You put your responsibilities and your never-ending to-do list to the side and you do something for YOU – Every. Single. Day. It doesn’t have to be elaborate or time-intensive, just do something that is purely for you.. Not for anyone else – not the kids, not your husband, not your friends… no. Do something for you. Only you know what that is, so do it! And do it daily!
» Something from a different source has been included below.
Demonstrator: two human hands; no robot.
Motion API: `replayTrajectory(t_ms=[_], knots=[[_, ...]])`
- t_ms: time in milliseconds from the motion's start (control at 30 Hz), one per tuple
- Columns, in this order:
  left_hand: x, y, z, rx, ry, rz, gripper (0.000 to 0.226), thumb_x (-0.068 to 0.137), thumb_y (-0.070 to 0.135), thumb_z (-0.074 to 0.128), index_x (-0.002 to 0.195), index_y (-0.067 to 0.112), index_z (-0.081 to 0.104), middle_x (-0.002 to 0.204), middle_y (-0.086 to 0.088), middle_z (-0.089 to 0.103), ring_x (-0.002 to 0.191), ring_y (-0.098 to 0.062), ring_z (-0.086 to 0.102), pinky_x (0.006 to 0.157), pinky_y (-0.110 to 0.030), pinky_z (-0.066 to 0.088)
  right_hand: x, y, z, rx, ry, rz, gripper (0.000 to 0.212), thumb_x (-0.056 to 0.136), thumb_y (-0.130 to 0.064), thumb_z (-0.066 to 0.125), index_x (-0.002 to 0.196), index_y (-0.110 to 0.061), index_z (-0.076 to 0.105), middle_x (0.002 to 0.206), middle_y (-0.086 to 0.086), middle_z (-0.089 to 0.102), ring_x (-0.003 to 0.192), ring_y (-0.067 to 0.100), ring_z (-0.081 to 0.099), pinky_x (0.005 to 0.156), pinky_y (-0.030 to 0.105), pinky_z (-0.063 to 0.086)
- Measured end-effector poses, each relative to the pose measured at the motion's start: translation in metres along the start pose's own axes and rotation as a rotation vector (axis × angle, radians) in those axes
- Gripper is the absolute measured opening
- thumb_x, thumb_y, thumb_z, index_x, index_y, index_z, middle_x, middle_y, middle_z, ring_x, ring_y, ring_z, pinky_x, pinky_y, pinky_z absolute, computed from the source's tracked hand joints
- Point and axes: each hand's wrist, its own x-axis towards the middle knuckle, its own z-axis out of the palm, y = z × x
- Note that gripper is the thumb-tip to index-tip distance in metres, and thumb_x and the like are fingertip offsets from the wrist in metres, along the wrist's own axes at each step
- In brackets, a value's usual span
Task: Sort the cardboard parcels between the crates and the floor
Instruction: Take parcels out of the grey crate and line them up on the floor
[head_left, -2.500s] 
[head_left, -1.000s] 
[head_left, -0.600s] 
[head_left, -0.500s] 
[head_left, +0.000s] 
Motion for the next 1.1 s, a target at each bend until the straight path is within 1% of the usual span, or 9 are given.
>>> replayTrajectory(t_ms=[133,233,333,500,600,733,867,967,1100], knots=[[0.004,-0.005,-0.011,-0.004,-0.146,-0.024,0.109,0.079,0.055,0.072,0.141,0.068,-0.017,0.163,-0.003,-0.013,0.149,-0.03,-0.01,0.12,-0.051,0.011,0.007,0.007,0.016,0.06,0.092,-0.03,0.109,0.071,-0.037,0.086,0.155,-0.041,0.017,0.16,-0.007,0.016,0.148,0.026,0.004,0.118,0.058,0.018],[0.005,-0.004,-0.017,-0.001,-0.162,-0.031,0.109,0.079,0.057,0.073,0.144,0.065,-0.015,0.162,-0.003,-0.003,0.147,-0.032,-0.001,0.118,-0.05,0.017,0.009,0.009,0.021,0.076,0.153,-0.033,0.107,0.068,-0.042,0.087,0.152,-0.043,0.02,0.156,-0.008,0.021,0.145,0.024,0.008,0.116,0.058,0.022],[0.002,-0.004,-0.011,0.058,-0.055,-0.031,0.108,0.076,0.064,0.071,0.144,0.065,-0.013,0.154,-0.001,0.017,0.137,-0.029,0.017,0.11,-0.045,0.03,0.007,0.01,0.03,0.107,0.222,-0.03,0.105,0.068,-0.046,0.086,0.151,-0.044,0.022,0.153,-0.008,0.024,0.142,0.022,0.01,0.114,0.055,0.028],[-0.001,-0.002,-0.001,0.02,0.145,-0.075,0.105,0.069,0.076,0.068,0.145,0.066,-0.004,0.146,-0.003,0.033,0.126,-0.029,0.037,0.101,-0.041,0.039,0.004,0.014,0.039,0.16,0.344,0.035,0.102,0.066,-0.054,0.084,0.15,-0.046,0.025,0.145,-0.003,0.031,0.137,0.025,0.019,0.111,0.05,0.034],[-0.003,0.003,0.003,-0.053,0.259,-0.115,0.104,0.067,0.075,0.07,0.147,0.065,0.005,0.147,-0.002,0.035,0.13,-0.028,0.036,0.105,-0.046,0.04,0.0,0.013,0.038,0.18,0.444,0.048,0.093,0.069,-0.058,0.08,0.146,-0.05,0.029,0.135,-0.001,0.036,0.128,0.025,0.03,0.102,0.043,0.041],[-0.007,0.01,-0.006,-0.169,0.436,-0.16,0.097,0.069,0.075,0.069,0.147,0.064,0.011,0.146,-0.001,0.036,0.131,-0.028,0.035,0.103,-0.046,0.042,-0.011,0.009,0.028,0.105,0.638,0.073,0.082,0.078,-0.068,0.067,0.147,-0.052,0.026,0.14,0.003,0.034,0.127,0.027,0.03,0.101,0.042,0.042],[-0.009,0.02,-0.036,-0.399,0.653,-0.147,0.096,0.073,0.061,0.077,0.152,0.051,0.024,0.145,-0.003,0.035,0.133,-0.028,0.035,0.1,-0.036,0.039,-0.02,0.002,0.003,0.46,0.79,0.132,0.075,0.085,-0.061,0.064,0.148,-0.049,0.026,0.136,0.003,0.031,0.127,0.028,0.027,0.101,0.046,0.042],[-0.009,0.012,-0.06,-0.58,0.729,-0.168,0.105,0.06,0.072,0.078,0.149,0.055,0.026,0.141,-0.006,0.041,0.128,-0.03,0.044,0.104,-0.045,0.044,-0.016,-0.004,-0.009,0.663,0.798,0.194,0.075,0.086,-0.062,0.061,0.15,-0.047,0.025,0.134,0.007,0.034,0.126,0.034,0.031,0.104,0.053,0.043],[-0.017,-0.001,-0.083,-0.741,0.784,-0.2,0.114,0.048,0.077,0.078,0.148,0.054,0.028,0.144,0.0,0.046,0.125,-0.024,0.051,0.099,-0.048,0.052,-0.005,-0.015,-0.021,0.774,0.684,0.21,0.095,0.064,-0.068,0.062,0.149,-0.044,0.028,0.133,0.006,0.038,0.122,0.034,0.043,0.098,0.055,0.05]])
It could be something as simple as taking a bath. Or going for a walk around your block after the kids are in bed. Or watching your favorite TV show or calling up a friend. Instead of folding laundry during your toddler’s naptime, watch your favorite series on Netflix or work on that fun project you’ve been putting off. Whatever it is that you haven’t been doing because you’ve been so busy, make the time now to do it. Fit it in.
2. Learn to Say “No”
If you are burned out you absolutely cannot take one more thing on our plate. So if people are asking things of you, know your limits and learn to say no. It doesn’t mean you are a bad person if you say “no” and can’t help everyone or do everything. It means you are human. You might be able to step in and do more once you aren’t stretched so thin, but for now, turn down those extra responsibilities.
I’ve had to do this when I’ve been burnt out during my husband’s residency. I remember a specific time when someone in my church asked me to do something and I had to say no. I normally love doing everything I can to be involved in my faith and my church, but this time I just said something like, “I am barely surviving with my little family right now. I feel like I am drowning. I cannot take on one more thing. I’m so sorry.” He had no idea I was struggling so much and he completely respected that. And ever since then, it’s gotten easier and easier to say no.
3. Ask For Help. Rely on Your Village.
Remember to ask for help. As doctor’s wives sometimes we are so used to being independent (out of necessity) that we think we can manage everything on our own. Even the hard times. But when we are drowning and have hit our max, we need to reach out and ask for help. Don’t be afraid to admit that you are struggling. That you are just DONE. Most people have no idea how hard you are working and how much you need them. So let your walls down and let them help you. Ask for it.
Ask a friend to take the kids for the afternoon so you can nap. Ask someone to grab something for you while they are at the store so you don’t have to. Take time to talk to someone about what you’re going through, so you aren’t doing it alone anymore.
4. Let Things Go
If you are burned out, you need to say no to additional responsibilities but you also need to just let things go. You are in survival mode and are trying to recover. So let go of the idea that your house needs to be clean. Let go of the idea that you need to be exercising everyday, cooking stellar meals, or looking put together at all times. Embrace the frozen pizza and the yoga pants. Do what you need to to get by! Just let go of the things that really don’t matter all that much.
Burnout is a real thing, for physicians and for their spouses. But thankfully, just like it is possible to recover from physician burnout, it is possible to recover from “doctor wife burnout” too. You will feel like YOU again, I promise.